UV–vis spectra of GA (a) and TA (b) without metal (red), with iron at pH 7 (purple) and pH 11 (blue), and with copper at pH 7 (green). Polyphenols were at a concentration of 6.6 × 10–5 M without metal and at a 1/3 (gallic acid/metal) molar ratio (6 × 10–5 M/19.5 × 10–5 M) for the GA–metal complex and 1/30 (tannic acid/metal) molar ratio (6 × 10–5 M/19.5 × 10–4 M) for the TA–metal complex. The region corresponding to the new broad band appearing at longer wavelength due to the ligand-to-metal charge transfer (LMCT) is amplified for tannic acid (c) and gallic acid (d). The inset shows the colors of the polyphenol solutions and their corresponding metal complexes obtained at pH ranging from 3 (left) to 12 (right).

In the case of TA, the band at 275 nm is very broad and also displays a shoulder at ca. 300 nm due to the all possible configurations that are possible in its intrinsic molecular complexity. In the case of PY and SA (Figure S2a,d, respectively), the two absorption bands moves to the red exhibiting different intensities provided by the specific molecular geometry of the corresponding molecular orbitals.

The interaction with metal cations, Fe3+ and Cu2+, induces a weakening of both 1La and 1Lb band intensities together with a redshift. This is more evident for the 1Lb band, which is shifted to 310 nm in the case of TA. In addition, a new broad absorption band appears at longer wavelengths, which in the case of Fe3+ leads to a maximum at 550–580 nm. This new feature is the responsible for the strong color change observed in the interaction of Fe3+ with phenolic compounds. The new broad band appearing at longer wavelength is attributed to the ligand-to-metal charge transfer (LMCT) from the polyphenol to the Fe3+ center of the complex.[38,39] It is interesting to note that the maximum of this new band undergoes a blueshift from 580 to 552 nm upon increasing the pH to 11 in both GA and TA. This shift is likely due to the polyphenol autoxidation at alkaline pH, giving rise to quinone structures[40] as well as oligomerization of polyphenols promoted at alkaline pH.[41,42] However, a change in the interaction stoichiometry of the ligand with the Fe3+ after OH group ionization can also account for this shift.[43] The absorbance increase of this band as the pH rises (Figures S1 and S2) is likely connected to structural changes occurring in polyphenols (ionization, oxidation, and polymerization). These changes modify the complexing pattern of these molecules with metal ions.

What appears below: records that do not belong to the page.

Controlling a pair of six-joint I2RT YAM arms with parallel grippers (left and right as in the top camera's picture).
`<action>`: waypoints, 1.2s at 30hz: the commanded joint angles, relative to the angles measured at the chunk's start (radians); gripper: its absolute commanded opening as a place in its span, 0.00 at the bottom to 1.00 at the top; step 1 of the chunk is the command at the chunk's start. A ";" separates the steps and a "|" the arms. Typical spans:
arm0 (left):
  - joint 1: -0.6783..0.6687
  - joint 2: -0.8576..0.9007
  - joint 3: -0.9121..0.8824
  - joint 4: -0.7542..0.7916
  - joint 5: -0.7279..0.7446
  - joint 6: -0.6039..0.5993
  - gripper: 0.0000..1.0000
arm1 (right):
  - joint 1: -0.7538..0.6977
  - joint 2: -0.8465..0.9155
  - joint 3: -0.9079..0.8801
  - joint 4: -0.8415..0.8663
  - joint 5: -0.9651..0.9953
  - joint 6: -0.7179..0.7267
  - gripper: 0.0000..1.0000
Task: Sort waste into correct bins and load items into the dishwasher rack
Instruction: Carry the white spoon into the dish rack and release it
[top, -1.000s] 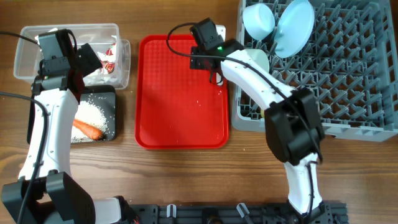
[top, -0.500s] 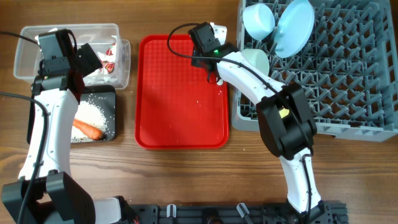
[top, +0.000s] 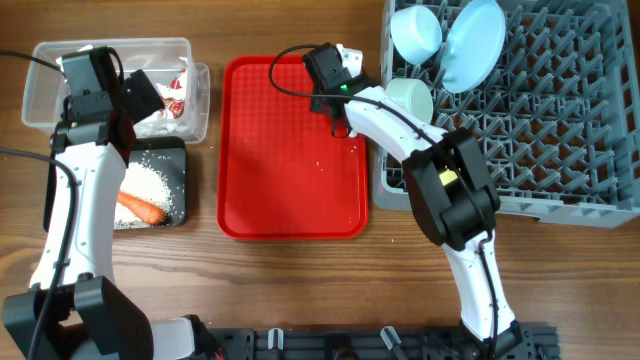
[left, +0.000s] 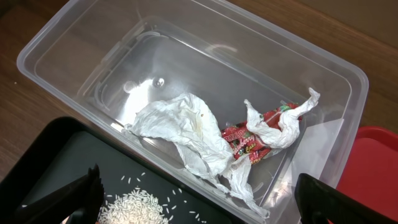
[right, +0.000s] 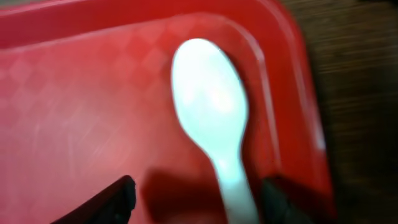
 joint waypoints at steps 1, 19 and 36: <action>0.005 0.006 0.017 0.002 -0.013 0.009 1.00 | -0.004 0.024 0.002 -0.017 -0.146 -0.039 0.54; 0.005 0.006 0.017 0.002 -0.013 0.009 1.00 | 0.013 0.023 0.002 -0.080 -0.467 -0.124 0.06; 0.005 0.006 0.017 0.002 -0.013 0.009 1.00 | 0.009 -0.303 0.003 -0.205 -0.511 -0.310 0.04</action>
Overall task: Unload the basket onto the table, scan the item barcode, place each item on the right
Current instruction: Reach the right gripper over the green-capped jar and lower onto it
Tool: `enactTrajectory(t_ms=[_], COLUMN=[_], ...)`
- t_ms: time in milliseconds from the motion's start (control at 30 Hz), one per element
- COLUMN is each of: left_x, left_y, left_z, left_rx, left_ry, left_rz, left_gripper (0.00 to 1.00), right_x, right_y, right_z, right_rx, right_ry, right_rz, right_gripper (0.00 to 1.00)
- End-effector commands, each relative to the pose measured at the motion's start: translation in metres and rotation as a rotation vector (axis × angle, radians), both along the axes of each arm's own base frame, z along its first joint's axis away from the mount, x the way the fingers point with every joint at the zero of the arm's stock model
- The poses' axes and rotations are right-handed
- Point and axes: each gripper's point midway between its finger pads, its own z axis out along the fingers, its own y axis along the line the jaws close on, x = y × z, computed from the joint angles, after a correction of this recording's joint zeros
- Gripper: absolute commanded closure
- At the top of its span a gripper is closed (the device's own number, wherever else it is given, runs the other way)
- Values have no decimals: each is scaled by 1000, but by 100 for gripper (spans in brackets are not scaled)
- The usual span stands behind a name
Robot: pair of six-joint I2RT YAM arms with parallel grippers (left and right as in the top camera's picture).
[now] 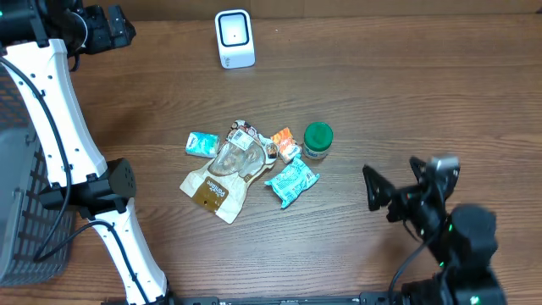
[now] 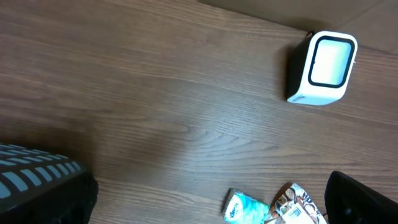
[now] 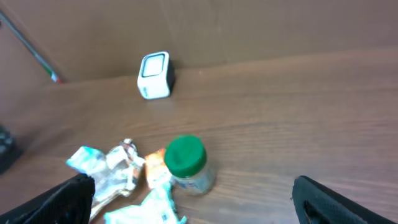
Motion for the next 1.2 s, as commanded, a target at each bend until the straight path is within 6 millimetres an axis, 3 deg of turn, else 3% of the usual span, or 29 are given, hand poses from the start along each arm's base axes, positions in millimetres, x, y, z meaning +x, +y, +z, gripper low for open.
enactTrajectory(t_ms=[0,267,433,500,600,733,900,1033,1133,1167], left_x=[-8,-8,-8,-8,-8,-8,-8,-8,-8,-8], left_y=[1,1,1,1,1,1,1,1,1,1], left_z=[21,21,21,21,21,21,21,21,21,21], left_rx=[9,9,9,9,9,9,9,9,9,9], left_ry=[-48,-48,-48,-48,-48,-48,-48,-48,-48,-48], left_rz=[18,19,19,19,19,19,19,19,19,19], left_gripper=[0,0,0,0,1,0,1,0,1,0], right_x=[12,42,76,91,114,132,149,157,159,160], right_y=[11,32,81,90,102,103,96,103,120,121], right_z=[27,22,40,38,19,-19,-30,-46,-54,-57], right_rx=[13,33,224,247,273,134,-85,-121,-89,-89], right_ry=[84,490,488,463,507,657,786,831,844,847], right_rz=[57,139,389,437,398,176,11,10,67,70], right_gripper=[0,0,0,0,0,0,0,0,0,4])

Usually, the LMCT band in the different iron–phenolic acid complexes are similar but quite different from the value calculated for Fe(OH)63– (ca. 770 nm). This difference can be explained by partly oxidized character for the ligand (semiquinone) and the partly reduced character of iron in the excited state during the charge transfer.[44] For this reason, the ultraviolet absorption of iron–phenolic acid complexes is quite different from Fe(OH)63–. This is an important fact that is related to the specific structure of polyphenols when complexed by metals, which in turn also depends on the number of ligands surrounding the metal sphere of coordination.[38] Also, this effect can serve to establish a correlation between the UV–vis absorption spectrum and the structure.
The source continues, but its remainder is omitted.